I turned my mobile off and pocketed it. On the way downstairs I contemplated my dilemma. I now had pretty good evidence that Paul was blackmailing Guy Middleton, which was a serious crime, while the photographs and the place where I had found them were pretty good circumstantial evidence. Unfortunately I had not found the money. More unfortunate still was the fact that I had also promised Guy to keep the fact that he was being blackmailed secret. Rash words. Then again I didn't like Guy much and he was not, strictly speaking, my client. It was the production company that had hired me. And I liked them even less.

Back on the ground floor I stood irresolute in the open French doors to the terrace. I could see a lot of people crowded around the burial site, which probably meant they had managed to reach the level of the skeleton.

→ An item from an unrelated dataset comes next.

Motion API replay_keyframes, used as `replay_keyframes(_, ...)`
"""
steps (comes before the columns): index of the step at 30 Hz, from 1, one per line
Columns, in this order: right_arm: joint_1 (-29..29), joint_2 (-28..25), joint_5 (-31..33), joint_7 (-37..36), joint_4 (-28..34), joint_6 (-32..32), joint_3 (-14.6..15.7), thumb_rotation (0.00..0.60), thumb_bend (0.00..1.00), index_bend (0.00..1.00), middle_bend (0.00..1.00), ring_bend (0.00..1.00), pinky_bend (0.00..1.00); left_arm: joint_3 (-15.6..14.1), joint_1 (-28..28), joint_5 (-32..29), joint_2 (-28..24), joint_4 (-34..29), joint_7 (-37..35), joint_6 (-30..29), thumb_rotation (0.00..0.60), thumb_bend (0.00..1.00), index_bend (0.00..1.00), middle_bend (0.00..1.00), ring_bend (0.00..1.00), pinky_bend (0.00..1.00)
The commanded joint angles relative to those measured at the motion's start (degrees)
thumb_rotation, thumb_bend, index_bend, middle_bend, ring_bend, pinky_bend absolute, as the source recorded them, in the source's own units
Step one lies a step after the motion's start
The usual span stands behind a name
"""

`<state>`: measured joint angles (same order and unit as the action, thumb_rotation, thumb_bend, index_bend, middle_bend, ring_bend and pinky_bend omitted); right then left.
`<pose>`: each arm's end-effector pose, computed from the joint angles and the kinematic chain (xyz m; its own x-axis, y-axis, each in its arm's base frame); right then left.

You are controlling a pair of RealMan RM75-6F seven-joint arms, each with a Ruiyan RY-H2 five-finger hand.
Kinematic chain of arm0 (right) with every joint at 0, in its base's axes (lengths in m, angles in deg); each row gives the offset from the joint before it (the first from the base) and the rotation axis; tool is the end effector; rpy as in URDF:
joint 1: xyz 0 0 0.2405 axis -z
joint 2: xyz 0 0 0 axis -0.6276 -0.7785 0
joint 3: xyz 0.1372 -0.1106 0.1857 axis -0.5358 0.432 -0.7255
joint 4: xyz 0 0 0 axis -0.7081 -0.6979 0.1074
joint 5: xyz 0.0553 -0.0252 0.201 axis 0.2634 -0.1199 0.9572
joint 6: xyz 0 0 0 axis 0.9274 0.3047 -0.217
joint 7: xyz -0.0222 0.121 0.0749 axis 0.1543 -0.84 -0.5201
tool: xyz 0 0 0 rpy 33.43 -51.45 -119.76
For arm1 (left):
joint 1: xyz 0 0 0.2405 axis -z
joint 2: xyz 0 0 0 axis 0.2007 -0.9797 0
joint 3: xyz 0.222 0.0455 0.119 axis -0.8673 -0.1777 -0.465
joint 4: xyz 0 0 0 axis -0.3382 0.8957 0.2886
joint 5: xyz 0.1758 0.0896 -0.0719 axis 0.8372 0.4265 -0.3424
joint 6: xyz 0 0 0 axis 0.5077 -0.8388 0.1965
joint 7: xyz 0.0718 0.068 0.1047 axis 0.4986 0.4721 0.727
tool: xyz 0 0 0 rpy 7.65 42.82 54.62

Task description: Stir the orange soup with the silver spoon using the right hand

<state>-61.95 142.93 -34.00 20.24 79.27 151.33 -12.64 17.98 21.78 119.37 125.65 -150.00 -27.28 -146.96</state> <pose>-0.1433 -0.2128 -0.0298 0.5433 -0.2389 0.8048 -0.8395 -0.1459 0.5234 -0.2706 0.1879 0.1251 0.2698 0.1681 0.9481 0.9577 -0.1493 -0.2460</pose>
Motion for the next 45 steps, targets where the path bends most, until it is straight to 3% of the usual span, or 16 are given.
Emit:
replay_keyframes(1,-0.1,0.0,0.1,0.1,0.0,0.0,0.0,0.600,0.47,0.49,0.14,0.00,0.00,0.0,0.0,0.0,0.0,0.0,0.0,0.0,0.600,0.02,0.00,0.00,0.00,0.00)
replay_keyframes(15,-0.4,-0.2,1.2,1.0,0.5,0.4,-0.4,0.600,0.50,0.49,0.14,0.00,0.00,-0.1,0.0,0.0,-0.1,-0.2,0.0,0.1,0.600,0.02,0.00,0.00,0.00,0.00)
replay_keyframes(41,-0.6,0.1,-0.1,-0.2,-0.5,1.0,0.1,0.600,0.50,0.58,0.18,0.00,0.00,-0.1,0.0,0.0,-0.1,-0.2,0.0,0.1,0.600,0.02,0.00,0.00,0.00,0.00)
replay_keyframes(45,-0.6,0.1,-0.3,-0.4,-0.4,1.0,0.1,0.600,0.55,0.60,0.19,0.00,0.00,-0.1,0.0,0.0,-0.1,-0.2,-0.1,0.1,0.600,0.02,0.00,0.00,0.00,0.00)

What if I did hand the pictures over to the police? Even Superintendent Needham would surely jump to conclusions. And he would jump a bit like this: Paul blackmails Guy. Guy finds out it's him and decides it's time to get rid of him. Guy groans in bed all day pretending he still feels rubbish after the food poisoning. He somehow gets Paul to meet him outside in the middle of the night and hits him over the head. Case closed. Before you could say
News at Six
Guy Middleton would find himself in a police cell, arrested on suspicion of having had sex with a minor as well as attempted murder. I could see Guy from here, standing by the excavation, minus his hat since the police had taken it away – not the fashion police but the forensics people – and wondered whether it was my job to arrange that particular nightmare for him or whether I should leave Needham to figure it out for himself. And I came to a Honeysett kind of conclusion: I decided to do nothing and let things take their course. Everyone can make a mistake.